O perseguidor
Ele amava-a. Mesmo não a conhecendo, adorava-a de uma forma que só um homem completamente perdido de amores consegue adorar uma mulher. Não a conhecia e, por esse motivo, não lhe dizia nada. Via-a muitas vezes na rua, nos corredores dos centros comerciais, nos filmes que passavam no cinema, na imaginação. Ele sabia que ela se chamava Ana.
Ela não sabia o nome dele. Não o conhecia. Se passava por ele nas ruas, não o via, não se lembrava de pôr os olhos em cima dele. Não que ele não fosse um sujeito bonito, atraente. Ela é que nem se lembrava de olhar para desconhecidos e, quase por obra do acaso, começar a se apaixonar por eles. Ela era uma mulher resolvida. Tinha marido. Um marido que a preenchia. Fazia sexo duas vezes por dia. Saía com as amigas. Não tinha filhas (não as queria ter).
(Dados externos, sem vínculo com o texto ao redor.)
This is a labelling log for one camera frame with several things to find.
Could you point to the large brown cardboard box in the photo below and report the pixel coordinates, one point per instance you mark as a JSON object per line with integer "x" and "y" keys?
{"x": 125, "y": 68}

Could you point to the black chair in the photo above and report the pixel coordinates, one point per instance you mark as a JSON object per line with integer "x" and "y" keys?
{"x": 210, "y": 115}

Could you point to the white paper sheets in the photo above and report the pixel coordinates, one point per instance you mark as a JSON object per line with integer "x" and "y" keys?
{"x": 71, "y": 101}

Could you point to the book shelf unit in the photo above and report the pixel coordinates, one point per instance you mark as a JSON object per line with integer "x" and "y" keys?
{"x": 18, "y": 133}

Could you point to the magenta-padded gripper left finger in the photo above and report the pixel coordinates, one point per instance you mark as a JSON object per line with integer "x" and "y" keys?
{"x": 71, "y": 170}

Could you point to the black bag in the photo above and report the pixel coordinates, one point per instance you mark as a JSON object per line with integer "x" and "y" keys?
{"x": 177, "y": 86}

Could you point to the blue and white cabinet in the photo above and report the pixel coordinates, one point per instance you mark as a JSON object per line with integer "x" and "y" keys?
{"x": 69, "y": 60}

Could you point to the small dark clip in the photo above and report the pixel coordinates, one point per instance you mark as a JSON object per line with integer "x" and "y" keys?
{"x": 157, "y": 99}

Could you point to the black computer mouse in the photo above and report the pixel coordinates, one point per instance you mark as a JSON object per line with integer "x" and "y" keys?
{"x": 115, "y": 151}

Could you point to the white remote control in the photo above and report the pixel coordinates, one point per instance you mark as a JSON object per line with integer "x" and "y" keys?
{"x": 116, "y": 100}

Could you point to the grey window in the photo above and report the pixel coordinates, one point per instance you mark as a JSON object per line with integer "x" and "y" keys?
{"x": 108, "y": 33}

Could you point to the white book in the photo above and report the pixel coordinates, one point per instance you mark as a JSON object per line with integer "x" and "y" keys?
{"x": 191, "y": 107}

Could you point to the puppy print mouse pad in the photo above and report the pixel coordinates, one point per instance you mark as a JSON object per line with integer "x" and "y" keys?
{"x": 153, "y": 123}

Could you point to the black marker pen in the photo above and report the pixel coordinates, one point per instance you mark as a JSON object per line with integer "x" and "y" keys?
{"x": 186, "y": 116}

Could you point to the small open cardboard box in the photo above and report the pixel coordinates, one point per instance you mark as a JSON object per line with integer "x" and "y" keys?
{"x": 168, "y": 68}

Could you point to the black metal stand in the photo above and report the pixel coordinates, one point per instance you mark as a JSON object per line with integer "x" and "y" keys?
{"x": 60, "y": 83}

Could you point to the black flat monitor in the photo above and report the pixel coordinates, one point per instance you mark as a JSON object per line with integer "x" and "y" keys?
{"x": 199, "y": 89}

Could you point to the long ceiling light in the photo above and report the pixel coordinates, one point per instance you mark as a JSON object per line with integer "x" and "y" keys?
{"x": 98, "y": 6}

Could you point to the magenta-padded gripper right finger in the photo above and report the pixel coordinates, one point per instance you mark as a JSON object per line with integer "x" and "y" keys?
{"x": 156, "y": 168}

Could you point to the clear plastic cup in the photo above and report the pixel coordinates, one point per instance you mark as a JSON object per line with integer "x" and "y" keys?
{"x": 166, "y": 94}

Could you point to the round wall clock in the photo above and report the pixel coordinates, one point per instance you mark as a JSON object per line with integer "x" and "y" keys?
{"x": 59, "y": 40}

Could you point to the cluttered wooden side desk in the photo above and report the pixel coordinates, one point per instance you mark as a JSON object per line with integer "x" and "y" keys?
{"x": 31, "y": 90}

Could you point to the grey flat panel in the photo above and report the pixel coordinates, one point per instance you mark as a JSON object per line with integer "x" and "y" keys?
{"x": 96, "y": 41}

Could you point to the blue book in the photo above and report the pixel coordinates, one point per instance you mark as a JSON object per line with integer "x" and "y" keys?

A carreira profissional não lhe podia correr melhor: nem sempre precisava de abrir as pernas ao patrão.
Ele era escritor. Costumava dizer aos amigos que não sabia fazer mais nada, que se não escrevesse, só saberia ficar de braços cruzados a ver o tempo a passar. Claro que, quando dizia este tipo de coisas, exagerava. Nenhum homem sabe apenas escrever. É, aliás, mais fácil um homem ter jeito para uma coisa e, como complemento, ter vontade de escrever. Ser, por exemplo, agricultor e, nas horas extra, escrever, escrever, escrever, até fazer uma obra e não saber o que fazer dela. Se enfiá-la na gaveta, se queimá-la, se passar pela humilhação de mostrá-la aos outros, aos inimigos.
Ela trabalhava como secretária num escritório. Não desempenhava funções demasiado exigentes, é certo. Mas ganhava dinheiro e, como se sabe, andar com notas nos bolsos é meio caminho para a realização pessoal. Além disso, ela não era inteligente ao ponto de poder viver dos livros. O trabalho de secretária cabia-lhe tão bem quanto as saias minúsculas que vestia à quinta-feira, dia de se pôr de joelhos diante do chefe. Como não levava trabalho para casa, tinha ainda tempo para o marido, para os filmes com o marido, para os jantares com o marido e com os amigos do marido. Era uma esposa dedicada.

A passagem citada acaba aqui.